• _Work to be completed_: Only a number is expected here: the count of lines in this data where "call" occurs.

• _Provided material_:

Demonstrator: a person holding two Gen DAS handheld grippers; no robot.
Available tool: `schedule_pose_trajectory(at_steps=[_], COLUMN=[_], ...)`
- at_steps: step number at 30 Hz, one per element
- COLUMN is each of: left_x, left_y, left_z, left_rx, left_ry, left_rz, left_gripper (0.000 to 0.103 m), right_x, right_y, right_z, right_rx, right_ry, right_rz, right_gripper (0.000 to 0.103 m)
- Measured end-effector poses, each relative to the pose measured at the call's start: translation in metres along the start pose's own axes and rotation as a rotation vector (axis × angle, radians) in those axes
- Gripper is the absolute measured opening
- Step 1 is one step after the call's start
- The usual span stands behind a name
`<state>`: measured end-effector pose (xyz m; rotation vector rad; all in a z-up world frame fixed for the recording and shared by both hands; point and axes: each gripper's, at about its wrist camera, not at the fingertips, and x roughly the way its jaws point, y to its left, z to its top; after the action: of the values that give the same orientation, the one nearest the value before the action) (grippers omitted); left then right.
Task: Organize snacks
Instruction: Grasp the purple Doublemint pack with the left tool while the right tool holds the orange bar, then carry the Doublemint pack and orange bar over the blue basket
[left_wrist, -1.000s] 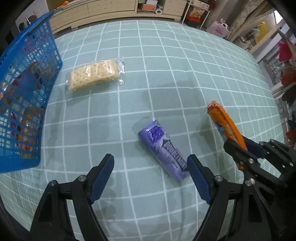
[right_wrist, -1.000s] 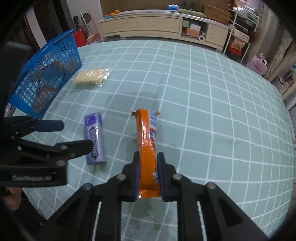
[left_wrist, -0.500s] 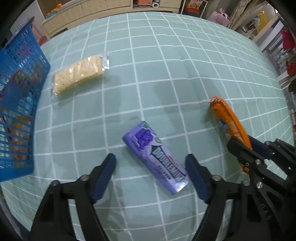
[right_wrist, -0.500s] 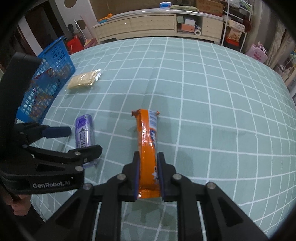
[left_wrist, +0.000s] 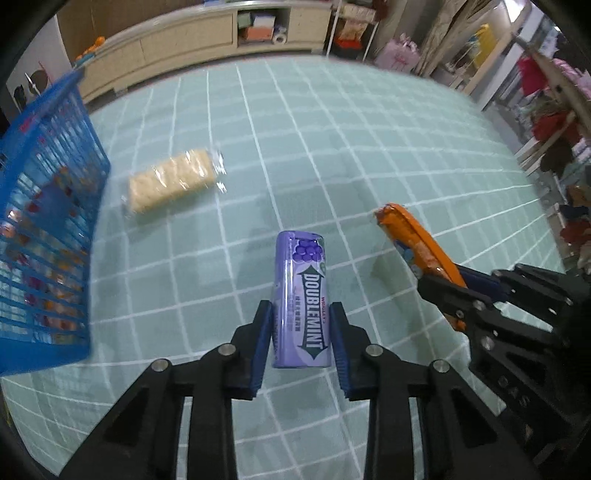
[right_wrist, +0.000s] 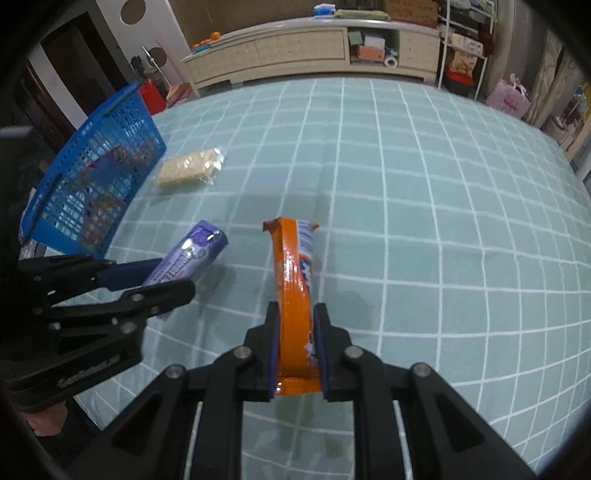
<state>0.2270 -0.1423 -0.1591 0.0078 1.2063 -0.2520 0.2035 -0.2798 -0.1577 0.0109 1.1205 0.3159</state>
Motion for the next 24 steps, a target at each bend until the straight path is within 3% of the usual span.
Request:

• _Solution for this task_: 2